Thread: pg_controldata gobbledygook
I'm not sure who is supposed to be able to read this sort of stuff: Latest checkpoint's NextXID: 0/7575 Latest checkpoint's NextOID: 49152 Latest checkpoint's NextMultiXactId: 7 Latest checkpoint's NextMultiOffset: 13 Latest checkpoint's oldestXID: 1265 Latest checkpoint's oldestXID's DB: 1 Latest checkpoint's oldestActiveXID: 0 Latest checkpoint's oldestMultiXid: 1 Latest checkpoint's oldestMulti's DB: 1 Note that these symbols don't even correspond to the actual symbols used in the source code in some cases. The comments in the pg_control.h header file use much more pleasant terms, which when put to use would lead to output similar to this: Latest checkpoint's next free transaction ID: 0/7575 Latest checkpoint's next free OID: 49152 Latest checkpoint's next free MultiXactId: 7 Latest checkpoint's next free MultiXact offset: 13 Latest checkpoint's cluster-wide minimum datfrozenxid: 1265 Latest checkpoint's database with cluster-wide minimum datfrozenxid: 1 Latest checkpoint's oldest transaction ID still running: 0 Latest checkpoint's cluster-wide minimum datminmxid: 1 Latest checkpoint's database with cluster-wide minimum datminmxid: 1 One could even rearrange the layout a little bit like this: Control data as of latest checkpoint: next free transaction ID: 0/7575 next free OID: 49152 etc. Comments?
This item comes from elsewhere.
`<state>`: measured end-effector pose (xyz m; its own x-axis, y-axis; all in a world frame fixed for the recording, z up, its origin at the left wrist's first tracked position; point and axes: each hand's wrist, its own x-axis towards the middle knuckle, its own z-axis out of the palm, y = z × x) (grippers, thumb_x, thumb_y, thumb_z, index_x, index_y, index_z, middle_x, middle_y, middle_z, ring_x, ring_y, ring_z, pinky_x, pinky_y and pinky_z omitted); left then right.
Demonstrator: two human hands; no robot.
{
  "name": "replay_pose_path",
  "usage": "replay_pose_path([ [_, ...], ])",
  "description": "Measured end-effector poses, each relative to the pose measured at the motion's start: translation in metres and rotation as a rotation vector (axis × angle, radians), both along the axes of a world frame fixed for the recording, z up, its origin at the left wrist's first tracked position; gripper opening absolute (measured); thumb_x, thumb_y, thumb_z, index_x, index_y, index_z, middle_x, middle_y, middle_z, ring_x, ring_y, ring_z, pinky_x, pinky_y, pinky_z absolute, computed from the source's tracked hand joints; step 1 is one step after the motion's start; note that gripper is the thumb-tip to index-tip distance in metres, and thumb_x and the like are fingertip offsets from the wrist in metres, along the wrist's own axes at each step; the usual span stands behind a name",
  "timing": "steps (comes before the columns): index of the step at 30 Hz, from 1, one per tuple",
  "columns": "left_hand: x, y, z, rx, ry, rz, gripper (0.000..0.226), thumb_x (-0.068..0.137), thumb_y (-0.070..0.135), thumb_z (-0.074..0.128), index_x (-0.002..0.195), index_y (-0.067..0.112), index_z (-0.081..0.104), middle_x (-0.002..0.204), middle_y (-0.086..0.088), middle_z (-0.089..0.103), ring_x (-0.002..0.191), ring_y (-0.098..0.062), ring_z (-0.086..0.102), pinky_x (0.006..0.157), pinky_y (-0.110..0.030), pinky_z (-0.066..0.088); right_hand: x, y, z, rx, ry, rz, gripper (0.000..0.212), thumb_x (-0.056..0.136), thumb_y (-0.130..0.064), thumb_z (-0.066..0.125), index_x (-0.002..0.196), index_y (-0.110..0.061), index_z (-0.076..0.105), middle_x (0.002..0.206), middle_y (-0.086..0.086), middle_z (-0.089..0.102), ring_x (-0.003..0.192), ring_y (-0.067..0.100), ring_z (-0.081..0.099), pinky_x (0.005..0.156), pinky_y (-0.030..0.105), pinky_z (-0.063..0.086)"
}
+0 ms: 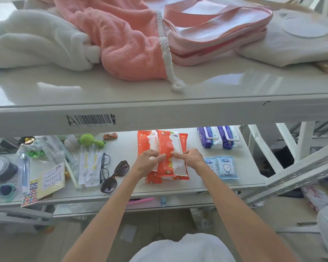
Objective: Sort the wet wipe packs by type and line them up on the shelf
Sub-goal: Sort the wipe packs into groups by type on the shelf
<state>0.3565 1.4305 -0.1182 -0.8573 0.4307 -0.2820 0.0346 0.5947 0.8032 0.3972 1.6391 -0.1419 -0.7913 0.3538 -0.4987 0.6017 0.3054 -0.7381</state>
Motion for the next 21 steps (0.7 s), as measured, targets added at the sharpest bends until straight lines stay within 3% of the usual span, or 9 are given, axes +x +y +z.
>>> replay_pose_path([
  [3,-0.012,-0.009,-0.016,-0.220,0.210,0.247,0.036,0.093,0.043,0.066,0.112,0.014,0.072,0.121,-0.010,0.060,0.114,-0.026,0.058,0.099,-0.039,0.046,0.003,0.000,-0.004,-0.002,0.001,-0.015,0.047,0.073,-0.049,0.087,0.062,-0.017,0.055,0.079,0.011,0.071,0.075,0.022,0.063,0.070,0.038,0.050],
  [6,-0.011,-0.005,-0.026,-0.228,0.098,0.380,0.060,0.087,0.043,0.074,0.133,0.013,0.048,0.130,-0.016,0.047,0.116,-0.033,0.055,0.100,-0.042,0.047,0.003,-0.001,-0.002,0.068,0.046,-0.083,0.033,0.083,-0.040,0.082,0.085,-0.013,0.064,0.097,0.007,0.070,0.091,0.022,0.064,0.079,0.036,0.051],
  [7,-0.011,-0.001,-0.026,-0.200,0.064,0.401,0.067,0.085,0.040,0.077,0.135,0.010,0.043,0.132,-0.018,0.047,0.118,-0.034,0.055,0.101,-0.043,0.047,0.003,-0.002,-0.003,0.088,0.045,-0.115,0.042,0.082,-0.044,0.082,0.100,-0.011,0.064,0.107,0.007,0.068,0.098,0.022,0.062,0.083,0.035,0.051],
  [9,-0.015,0.004,-0.028,-0.178,-0.014,0.465,0.083,0.079,0.037,0.084,0.138,0.004,0.037,0.135,-0.020,0.048,0.125,-0.036,0.052,0.104,-0.045,0.047,0.000,-0.005,-0.005,0.063,-0.008,-0.148,0.082,0.070,-0.065,0.083,0.123,-0.008,0.055,0.116,0.006,0.060,0.105,0.021,0.057,0.088,0.034,0.049],
  [11,-0.021,0.005,-0.035,-0.200,-0.114,0.473,0.089,0.070,0.045,0.089,0.136,0.006,0.044,0.132,-0.016,0.052,0.125,-0.035,0.054,0.104,-0.049,0.049,-0.001,-0.012,-0.007,-0.007,-0.075,-0.134,0.124,0.042,-0.089,0.077,0.130,-0.005,0.052,0.113,0.004,0.058,0.105,0.020,0.056,0.087,0.035,0.049],
  [12,-0.025,0.003,-0.044,-0.209,-0.155,0.460,0.087,0.063,0.051,0.090,0.129,0.012,0.050,0.127,-0.013,0.057,0.120,-0.033,0.058,0.101,-0.049,0.052,-0.001,-0.013,-0.011,-0.027,-0.088,-0.121,0.134,0.031,-0.094,0.074,0.129,-0.005,0.054,0.112,0.003,0.062,0.105,0.021,0.059,0.086,0.034,0.051],
  [15,-0.033,-0.002,-0.081,-0.200,-0.212,0.474,0.080,0.050,0.052,0.089,0.116,0.027,0.051,0.118,-0.007,0.060,0.113,-0.030,0.063,0.093,-0.050,0.058,-0.003,-0.008,-0.024,-0.109,-0.088,-0.142,0.121,0.030,-0.084,0.085,0.120,-0.006,0.063,0.110,0.005,0.072,0.104,0.025,0.069,0.089,0.038,0.059],
  [18,-0.008,0.003,-0.044,-0.201,-0.178,0.453,0.080,0.066,0.045,0.089,0.132,0.023,0.049,0.131,-0.013,0.047,0.124,-0.033,0.051,0.105,-0.049,0.049,-0.003,0.002,-0.036,-0.246,-0.083,-0.174,0.118,0.019,-0.073,0.095,0.115,-0.011,0.069,0.103,0.006,0.078,0.094,0.026,0.076,0.085,0.044,0.064],
  [21,-0.004,0.005,-0.035,-0.166,-0.232,0.490,0.086,0.070,0.041,0.090,0.137,0.020,0.040,0.136,-0.018,0.042,0.125,-0.036,0.048,0.105,-0.048,0.047,0.003,0.013,-0.033,-0.316,-0.002,-0.176,0.104,0.030,-0.060,0.101,0.116,-0.013,0.068,0.104,0.007,0.079,0.092,0.026,0.078,0.081,0.046,0.065],
])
Peter Eisentraut <peter_e@gmx.net> writes: > The comments in the pg_control.h header file use much more pleasant > terms, which when put to use would lead to output similar to this: > Latest checkpoint's next free transaction ID: 0/7575 > Latest checkpoint's next free OID: 49152 > Latest checkpoint's next free MultiXactId: 7 > Latest checkpoint's next free MultiXact offset: 13 > Latest checkpoint's cluster-wide minimum datfrozenxid: 1265 > Latest checkpoint's database with cluster-wide minimum datfrozenxid: 1 > Latest checkpoint's oldest transaction ID still running: 0 > Latest checkpoint's cluster-wide minimum datminmxid: 1 > Latest checkpoint's database with cluster-wide minimum datminmxid: 1 > One could even rearrange the layout a little bit like this: > Control data as of latest checkpoint: > next free transaction ID: 0/7575 > next free OID: 49152 > etc. > Comments? I think I've heard of scripts grepping the output of pg_controldata for this that or the other. Any rewording of the labels would break that. While I'm not opposed to improving the labels, I would vote against your second, abbreviated scheme because it would make things ambiguous for simple grep-based scripts. regards, tom lane
On Thu, Apr 25, 2013 at 8:07 PM, Peter Eisentraut <peter_e@gmx.net> wrote: > Comments? +1 from me. I don't think that these particular changes would break WAL-E, Heroku's continuous archiving tool, which has a class called PgControlDataParser. However, it's possible to imagine someone being affected in a similar way. So I'd be sure to document it clearly, and to perhaps preserve the old label names to avoid breaking scripts. -- Peter Geoghegan
Tom Lane wrote: > I think I've heard of scripts grepping the output of pg_controldata for > this that or the other. Any rewording of the labels would break that. > While I'm not opposed to improving the labels, I would vote against your > second, abbreviated scheme because it would make things ambiguous for > simple grep-based scripts. We could provide two alternative outputs, one for human consumption with the proposed format and something else that uses, say, shell assignment syntax. (I did propose this years ago and I might have an unfinished patch still lingering about somewhere.) -- Álvaro Herrera http://www.2ndQuadrant.com/ PostgreSQL Development, 24x7 Support, Training & Services
On Fri, Apr 26, 2013 at 12:22 AM, Peter Geoghegan <pg@heroku.com> wrote:
On Thu, Apr 25, 2013 at 8:07 PM, Peter Eisentraut <peter_e@gmx.net> wrote:
> Comments?
+1 from me.
I don't think that these particular changes would break WAL-E,
Heroku's continuous archiving tool, which has a class called
PgControlDataParser. However, it's possible to imagine someone being
affected in a similar way. So I'd be sure to document it clearly, and
to perhaps preserve the old label names to avoid breaking scripts.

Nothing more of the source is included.